Lists are easy. I'd simply use [(v, x)] - i.e., a list of pairs of filename and its content. It has no repetitions (as long as filenames are unique, which they are). How would one do this in graph?

[snowleopard]

@srid Thanks for further details, I think I understand your problem better now.

Consider an unique list of objects [x] and a hash function x -> v (known ahead to be bijective)

I think here is where I'm confused. It's not enough that you know that the function is bijective. You need to prove this to the compiler by exhibiting the inverse mapping v -> x. Once you show it, the approach based on (Graph v, v -> x) seems to work.

Furthermore, assuming your belief that the function is bijective is justified, you shouldn't be worried about extracting v -> x from a Map v x and fromMaybe. After all, it will only fail if there is a v (filename) for which you don't have a corresponding x (contents), thus contradicting your assumption.

[snowleopard]

@srid Actually, I now see the value of the vertex-and-edge-labelled graph representation that you proposed in the very first comment: Map a (v, Map a e).
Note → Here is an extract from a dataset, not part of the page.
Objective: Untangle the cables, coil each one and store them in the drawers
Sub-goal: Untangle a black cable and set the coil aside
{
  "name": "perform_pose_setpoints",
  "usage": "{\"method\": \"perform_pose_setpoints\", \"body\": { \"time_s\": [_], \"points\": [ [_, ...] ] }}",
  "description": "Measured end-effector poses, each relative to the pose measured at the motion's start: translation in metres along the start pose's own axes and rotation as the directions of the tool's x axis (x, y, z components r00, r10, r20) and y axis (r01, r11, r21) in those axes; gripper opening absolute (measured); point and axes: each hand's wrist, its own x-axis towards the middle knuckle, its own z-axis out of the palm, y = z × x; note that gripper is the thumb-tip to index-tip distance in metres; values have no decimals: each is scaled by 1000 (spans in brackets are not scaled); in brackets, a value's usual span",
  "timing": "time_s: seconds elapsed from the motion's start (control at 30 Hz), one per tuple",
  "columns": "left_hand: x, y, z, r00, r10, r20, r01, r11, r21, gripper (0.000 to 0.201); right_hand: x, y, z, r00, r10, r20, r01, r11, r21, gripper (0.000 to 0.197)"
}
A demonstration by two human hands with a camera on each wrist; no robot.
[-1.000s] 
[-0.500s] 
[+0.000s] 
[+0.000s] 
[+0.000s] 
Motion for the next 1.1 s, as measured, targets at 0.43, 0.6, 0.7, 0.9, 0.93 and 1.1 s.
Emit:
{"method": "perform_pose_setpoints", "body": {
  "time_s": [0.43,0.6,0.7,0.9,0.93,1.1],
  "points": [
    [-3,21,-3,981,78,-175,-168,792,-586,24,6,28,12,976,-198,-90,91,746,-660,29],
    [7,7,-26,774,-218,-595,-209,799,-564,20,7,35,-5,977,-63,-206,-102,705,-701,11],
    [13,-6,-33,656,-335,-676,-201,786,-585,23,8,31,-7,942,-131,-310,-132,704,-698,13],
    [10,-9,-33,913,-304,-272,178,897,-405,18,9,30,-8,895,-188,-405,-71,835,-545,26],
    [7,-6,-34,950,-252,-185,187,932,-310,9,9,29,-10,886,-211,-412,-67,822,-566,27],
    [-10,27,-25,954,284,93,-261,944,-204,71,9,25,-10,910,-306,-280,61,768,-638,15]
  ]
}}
Indeed, this seems to solve your problem, but I'm not sure how to interpret the resulting data type in the context of algebraic graphs :)

(I mean, it looks fine as a possible representation but we don't have a corresponding algebra yet.)

((Also, I'm a bit terrified about adding yet another representation to the library.))

[srid]

Yea, fair enough.

Meanwhile I have a come up with a solution using type famillies:

From https://github.com/srid/neuron/blob/f58e408/src/Data/Graph/Labelled/Type.hs#L11-L27

data LabelledGraph v e = LabelledGraph
  { graph :: LAM.AdjacencyMap e (VertexID v),
    -- Guaranteed to contain exact vertices in graph, using smart constructors
    vertices :: Map (VertexID v) v 
  }

with the associated class:

-- | Instances of this class can be used as a vertex in a graph.
class Vertex v where
  type VertexID v :: Type
  -- | Get the vertex ID associated with this vertex.
  --
  -- This relation is expected to be bijective.
  vertexID :: v -> VertexID v

This works, but I find myself writing adapters to graph functions to transform the input and output, eg:

topSort :: (Vertex v, Ord (VertexID v)) => LabelledGraph v e -> Either (NonEmpty v) [v]
topSort g =
  bimap (fmap (getVertex g)) (fmap (getVertex g))
    $ Algo.topSort
    $ LAM.skeleton
    $ graph g

[snowleopard]

@srid Many thanks for sharing your approach.

What is getVertex in the last snippet? Is it an unsafe lookup from the vertices map?

[srid]

getVertex uses Map.lookup - yes in theory it is unsafe, but the map was constructed using a smart constructor in mkGraphFrom so in practice it should not fail as long as only the graph vertices are passed as argument.

[snowleopard]

Yes, I see. This seems like a reasonable trade-off.